Non è vero che la destra vuole riscrivere la storia. Ne vuole una tutta nuova.

La nascita di Futuro Nazionale, il nuovo partito di Roberto Vannacci, ufficializzata con l’uscita dalla Lega e un manifesto fondato su identità, tradizione, forza e appartenenza, non è solo un passaggio di sigla politica, é la rappresentazione plastica di una destra che non cerca mediazioni né continuità, ma un racconto totale, autosufficiente, emotivo. Un progetto che usa la politica come linguaggio simbolico e performativo, più che come strumento di governo.


Perché non è vero che questa destra vuole riscrivere la storia.
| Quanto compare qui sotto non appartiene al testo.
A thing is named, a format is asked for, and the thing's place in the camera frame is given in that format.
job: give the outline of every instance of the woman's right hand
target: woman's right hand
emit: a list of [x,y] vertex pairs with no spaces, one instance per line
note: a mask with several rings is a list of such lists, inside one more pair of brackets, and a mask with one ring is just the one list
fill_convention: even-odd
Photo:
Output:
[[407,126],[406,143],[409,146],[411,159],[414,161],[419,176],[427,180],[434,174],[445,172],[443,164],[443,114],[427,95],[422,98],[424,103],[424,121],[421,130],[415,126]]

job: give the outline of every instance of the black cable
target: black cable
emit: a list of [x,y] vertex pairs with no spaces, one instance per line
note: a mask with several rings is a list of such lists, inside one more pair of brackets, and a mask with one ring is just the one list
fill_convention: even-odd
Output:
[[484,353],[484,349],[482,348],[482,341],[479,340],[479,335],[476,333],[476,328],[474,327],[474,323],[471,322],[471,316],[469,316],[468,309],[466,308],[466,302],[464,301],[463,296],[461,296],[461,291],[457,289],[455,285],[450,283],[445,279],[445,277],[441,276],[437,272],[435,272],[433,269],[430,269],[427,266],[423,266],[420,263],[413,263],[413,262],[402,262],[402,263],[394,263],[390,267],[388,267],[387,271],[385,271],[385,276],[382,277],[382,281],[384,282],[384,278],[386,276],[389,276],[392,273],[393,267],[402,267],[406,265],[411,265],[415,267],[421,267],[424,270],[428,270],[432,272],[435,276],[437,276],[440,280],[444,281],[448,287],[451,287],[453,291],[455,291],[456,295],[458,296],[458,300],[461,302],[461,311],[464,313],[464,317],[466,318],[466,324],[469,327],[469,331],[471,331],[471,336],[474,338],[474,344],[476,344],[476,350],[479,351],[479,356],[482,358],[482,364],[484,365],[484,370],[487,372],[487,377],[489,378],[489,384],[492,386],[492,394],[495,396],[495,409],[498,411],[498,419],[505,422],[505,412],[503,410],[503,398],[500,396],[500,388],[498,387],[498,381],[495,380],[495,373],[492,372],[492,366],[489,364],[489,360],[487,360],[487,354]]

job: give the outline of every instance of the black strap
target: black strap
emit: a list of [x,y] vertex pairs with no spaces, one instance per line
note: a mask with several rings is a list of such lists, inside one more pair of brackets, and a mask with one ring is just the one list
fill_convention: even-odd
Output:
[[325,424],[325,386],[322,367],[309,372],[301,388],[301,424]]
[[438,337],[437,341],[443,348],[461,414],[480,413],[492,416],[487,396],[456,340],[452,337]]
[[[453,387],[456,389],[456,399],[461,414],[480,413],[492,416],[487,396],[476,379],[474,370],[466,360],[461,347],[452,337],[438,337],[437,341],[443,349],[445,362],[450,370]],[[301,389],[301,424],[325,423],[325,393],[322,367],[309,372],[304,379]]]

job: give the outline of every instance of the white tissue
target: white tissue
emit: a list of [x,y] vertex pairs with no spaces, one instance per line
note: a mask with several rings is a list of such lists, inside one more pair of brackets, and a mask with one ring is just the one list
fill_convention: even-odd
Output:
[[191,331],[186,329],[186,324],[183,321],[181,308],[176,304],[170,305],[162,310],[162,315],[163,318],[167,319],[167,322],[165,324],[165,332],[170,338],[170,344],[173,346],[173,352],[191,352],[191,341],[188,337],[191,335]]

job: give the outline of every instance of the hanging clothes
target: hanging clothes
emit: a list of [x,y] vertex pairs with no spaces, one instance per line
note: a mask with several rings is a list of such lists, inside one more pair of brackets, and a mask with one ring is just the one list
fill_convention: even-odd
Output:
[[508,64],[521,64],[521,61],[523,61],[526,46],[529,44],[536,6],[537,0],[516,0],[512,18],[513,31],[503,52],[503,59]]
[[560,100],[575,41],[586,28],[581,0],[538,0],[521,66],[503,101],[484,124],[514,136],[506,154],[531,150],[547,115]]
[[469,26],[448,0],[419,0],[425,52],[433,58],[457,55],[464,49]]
La storia, in realtà, la lascia dov’è, quello che sta facendo è più sottile e, forse, più pericoloso: vuole scriverne una tutta nuova e tutta sua, una storia mitica, muscolare, eccitata da sé stessa.


Una narrazione che non cerca il confronto con il passato, ma lo sostituisce con un racconto epico fatto di identità pure, corpi forti, confini duri, parole cariche di adrenalina.
Qui non c’è memoria: c’è estetica.


Non c’è politica: c’è erotizzazione del potere.
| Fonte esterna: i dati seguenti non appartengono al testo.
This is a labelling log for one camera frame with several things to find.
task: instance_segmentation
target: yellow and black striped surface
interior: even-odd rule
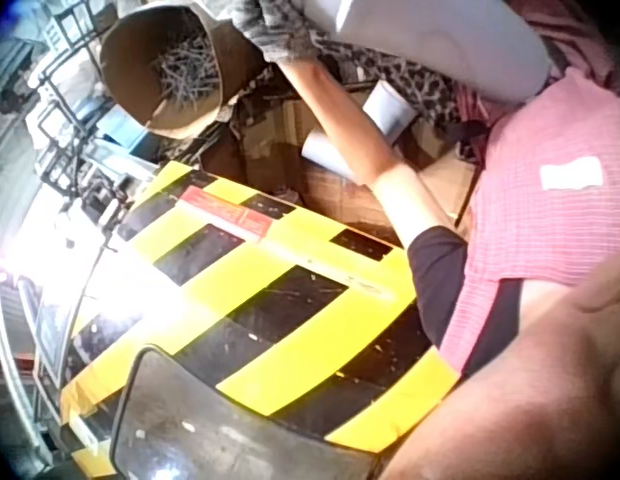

La Patria non come comunità complessa e imperfetta, ma come oggetto da desiderare, difendere, possedere.
È una destra che non studia la storia perché non le serve: le basta un mito, qualche simbolo, un nemico e un “noi” abbastanza stretto da escludere quasi tutti.

Quando la politica diventa eccitazione identitaria, quando il futuro viene promesso come purezza e forza, non siamo davanti a un progetto, siamo davanti a una fantasia di dominio.
Il futuro non é scritto, ma la storia si e va impedito che venga sostituita da un racconto che celebra solo sé stessa.